La Habana, Cuba.- Entre los muchos barrios o repartos que conforman el municipio capitalino de Boyeros se encuentra el Reparto Fontanar, ubicado en el cruce de la Avenida de Rancho Boyeros y la avenida Wajay. Naturaleza y urbanización conviven de forma armónica en este barrio que como decimos lo cubanos está en la “media rueda” con sus 54 años de creado.
El nombre del reparto proviene del latín Fontana que significa fuente de agua, algo muy ligado a esta área que cuenta con una abundante zona de aguas subterráneas.
Los orígenes de Fontanar se remontan a la década del 50, del pasado siglo, en terrenos de la entonces Finca San José o Retiro de Vento. Dichos terrenos fueron comprados por una empresa constructora que se dedicaba a ofrecer facilidades para la fabricación de viviendas.

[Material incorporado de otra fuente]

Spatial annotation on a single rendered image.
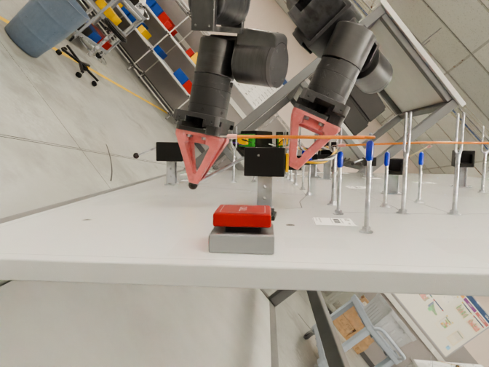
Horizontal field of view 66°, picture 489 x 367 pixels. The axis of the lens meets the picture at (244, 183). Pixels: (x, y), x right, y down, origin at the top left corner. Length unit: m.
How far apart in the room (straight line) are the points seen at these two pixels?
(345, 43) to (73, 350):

En un inicio se construyeron 10 viviendas y se vendieron parcelas para la construcción de otras muchas basadas todas en 4 modelos que se repetían por todo el reparto que comenzó a ser preferido por la clase media que elegía disfrutar de un clima fresco, seco y sano.
La privacidad de que disfrutaban las casas era otra de las ventajas del naciente barrio que ofrecía además, acueducto propio, áreas verdes envidiables y total seguridad garantizada por una garita que custodiaba la entrada del reparto impidiendo la entrada a los extraños.
Fontanar, floreció deprisa, contaba con su propio periódico llamado “Fontanito” utilizado para promocionar el barrio. Tenía, además, su Centro Comercial, Club Recreativo, farmacia, barbería, gabinete dental y correo.
Luego del triunfo de la Revolución, el 1ro. de enero de 1959, muchos propietarios de casas en el reparto emigraron a Estados Unidos. En su lugar ocuparon las viviendas profesores universitarios y otros profesionales. Fontanar dejaba de ser un barrio aislado y elitista para abrir sus puertas a todo el pueblo.
En esa etapa comenzó también la construcción de edificios de apartamentos para dar solución a muchos problemas de viviendas. El antiguo Club recreativo pasó a ser el Complejo Recreativo Fontanar con acceso a todas sus áreas.
Se construyeron consultorios del médico de la familia, un centro telefónico, escuelas primaria y secundaria, bodegas, agro mercados, etc.
La cara exterior de Fontanar cambió para bien pero sigue intacto el sentido de pertenencia que tienen los habitantes del reparto los “Fontanareños” como ellos se llaman con orgullo. Siguen los árboles adornando las aceras, los jardines impecables y la tranquilidad de un barrio que lleva con donaire sus más de 50 años.